Ripolitik.com, Jakarta – Ketua Pergerakan Indonesia untuk Semua (PIS) Ade Armando mengungkapkan tak ada tafsir tunggal terkait kewajiban penggunaan jilbab bagi seorang muslimah. Sehingga, menurutnya, jilbab merupakan sebuah pilihan, bukan kewajiban.
Ade Armando mulanya berbicara tentang surat Persekutuan Gereja-Gereja di Indonesia (PGI) ke pemerintah yang pada intinya meminta pemerintah untuk melarang sekolah negeri mewajibkan siswi non muslim memakai jilbab.

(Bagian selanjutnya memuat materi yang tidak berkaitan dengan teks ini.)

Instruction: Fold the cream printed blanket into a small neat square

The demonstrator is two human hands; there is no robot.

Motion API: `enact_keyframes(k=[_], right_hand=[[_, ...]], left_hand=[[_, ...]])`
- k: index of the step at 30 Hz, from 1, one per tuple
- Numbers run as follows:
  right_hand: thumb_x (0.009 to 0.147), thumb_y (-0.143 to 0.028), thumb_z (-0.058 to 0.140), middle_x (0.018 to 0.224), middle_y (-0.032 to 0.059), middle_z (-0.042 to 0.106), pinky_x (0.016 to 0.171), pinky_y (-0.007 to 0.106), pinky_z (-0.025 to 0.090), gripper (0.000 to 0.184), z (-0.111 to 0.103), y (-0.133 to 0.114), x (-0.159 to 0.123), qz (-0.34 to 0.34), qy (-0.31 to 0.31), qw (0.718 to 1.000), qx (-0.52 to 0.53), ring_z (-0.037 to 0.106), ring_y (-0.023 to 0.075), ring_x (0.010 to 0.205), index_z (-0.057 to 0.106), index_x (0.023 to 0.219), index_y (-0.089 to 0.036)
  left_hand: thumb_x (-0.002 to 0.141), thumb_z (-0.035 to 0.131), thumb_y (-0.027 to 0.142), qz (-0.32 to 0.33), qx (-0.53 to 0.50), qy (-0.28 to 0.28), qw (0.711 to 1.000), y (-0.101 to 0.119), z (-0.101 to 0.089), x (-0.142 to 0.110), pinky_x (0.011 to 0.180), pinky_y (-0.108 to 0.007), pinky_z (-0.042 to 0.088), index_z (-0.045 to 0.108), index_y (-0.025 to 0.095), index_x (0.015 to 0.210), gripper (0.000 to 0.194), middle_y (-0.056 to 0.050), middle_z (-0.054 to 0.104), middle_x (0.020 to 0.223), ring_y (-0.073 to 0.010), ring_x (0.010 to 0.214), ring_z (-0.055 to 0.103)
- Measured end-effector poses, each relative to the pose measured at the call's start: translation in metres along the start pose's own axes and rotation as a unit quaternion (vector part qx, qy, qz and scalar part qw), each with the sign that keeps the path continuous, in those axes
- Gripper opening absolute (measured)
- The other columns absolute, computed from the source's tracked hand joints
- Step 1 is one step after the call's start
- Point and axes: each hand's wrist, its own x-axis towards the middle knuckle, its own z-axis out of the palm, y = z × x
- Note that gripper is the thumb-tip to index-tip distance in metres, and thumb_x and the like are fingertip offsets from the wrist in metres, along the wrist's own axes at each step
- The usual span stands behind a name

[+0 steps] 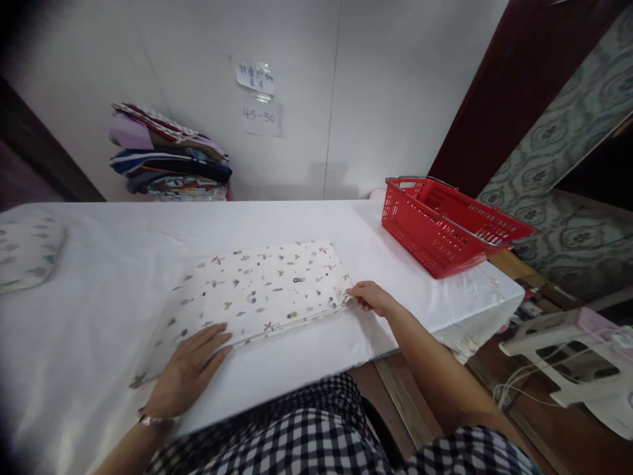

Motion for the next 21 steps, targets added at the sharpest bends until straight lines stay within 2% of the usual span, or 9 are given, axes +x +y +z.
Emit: enact_keyframes(k=[7, 14, 21], right_hand=[[0.068, -0.035, 0.066, 0.043, -0.0043, 0.050, 0.036, 0.018, 0.031, 0.026, 0.000, 0.009, 0.004, 0.031, 0.011, 0.997, -0.068, 0.043, 0.0064, 0.036, 0.050, 0.060, -0.016], [0.071, -0.035, 0.065, 0.054, 0.0022, 0.061, 0.035, 0.021, 0.034, 0.024, 0.001, -0.003, -0.001, 0.071, 0.003, 0.991, -0.111, 0.052, 0.0115, 0.037, 0.052, 0.066, -0.016], [0.069, -0.029, 0.065, 0.049, -0.0009, 0.057, 0.037, 0.020, 0.035, 0.020, 0.009, -0.005, -0.002, 0.063, 0.037, 0.992, -0.098, 0.053, 0.0107, 0.039, 0.050, 0.065, -0.017]], left_hand=[[0.085, 0.044, 0.043, -0.001, -0.013, 0.012, 1.000, 0.001, -0.001, 0.001, 0.090, -0.044, 0.048, 0.064, 0.024, 0.102, 0.033, -0.006, 0.063, 0.113, -0.0245, 0.107, 0.056], [0.085, 0.044, 0.044, -0.004, -0.007, 0.003, 1.000, -0.001, 0.002, -0.001, 0.089, -0.045, 0.048, 0.064, 0.022, 0.102, 0.034, -0.006, 0.062, 0.114, -0.0253, 0.108, 0.055], [0.085, 0.043, 0.045, -0.007, -0.001, 0.005, 1.000, -0.001, 0.001, 0.000, 0.090, -0.043, 0.047, 0.065, 0.023, 0.102, 0.035, -0.006, 0.063, 0.114, -0.0247, 0.108, 0.055]])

“Saya baru saja mendengar bahwa Persekutuan Gereja-Gereja Seluruh Indonesia (PGI) berkirim surat kepada pemerintah meminta agar pemerintah melarang adanya sekolah-sekolah negeri yang mewajibkan siswi non muslimnya berjilbab,” kata Ade Armando seperti Rilpolitik.com lihat dari unggahan video akun X Ade Armando, @adearmando61 pada Senin (28/8/2023).
Ade Armando mengatakan, surat tersebut sudah benar. Sebab, katanya, sudah seharusnya tidak ada kewajiban berjilbab bagi siswi non muslim di sekolah negeri.
“Itu memang kelewatan sih. Saya dukung PGI. Harusnya tidak boleh ada itu kewajiban bagi siswi non muslim untuk berjilbab,” ujarnya.
Bahkan, Ade Armando berpandangan, sekolah negeri tidak boleh membuat aturan kewajiban berjilbab untuk siswi muslim sekalipun.
“Bahwa seharusnya tidak boleh ada sekolah negeri di Indonesia yang mewajibkan siswi muslimnya pun berjilbab,” tegasnya.
Kader Partai Solidaritas Indonesia (PSI) itu menjelaskan banyaknya perbedaan tafsir terkait kewajiban penggunaan jilbab di internal Islam sendiri untuk kaum muslimah. Menurutnya, berjilbab itu bukan kewajiban.
“Berjilbab itu adalah sebuah pilihan, boleh iya, boleh tidak. Islam sendiri itu tidak tunggal kok interprestasinya,” jelas Ade.
“Ada orang-orang Islam yang menganggap jilbab itu harus tertutup seluruh tubuh dengan cadar, ada yang bilang tertutup tapi rambut masih boleh kelihatan. Ada yang bilang tertutup tapi lekuk tubuh masih boleh keliatan. Bahkan ada yang bilang nggak perlu sampai tertutup, yang penting sopan. Jadi di dalam Islam itu sendiri ada perbedaan interpretasi,” lanjutnya.
Ia juga menuturkan berjilbab baru menjadi tren di Indonesia pada tahun 2000-an. Sebelumnya, tak ada kewajiban berjilbab. Ia kemudian mempertanyakan, apakah berarti iman umat Islam sebelum tahun 2000 lebih rendah dari sekarang.
“Di Arab Saudi sendiri kan kewajiban berjilbab sudah dihapus. Jadi kita chill aja, kita cool aja. Sebaiknya tidak ada kewajiban berjilbab di sekolah negeri manapun di Indonesia,” tukasnya.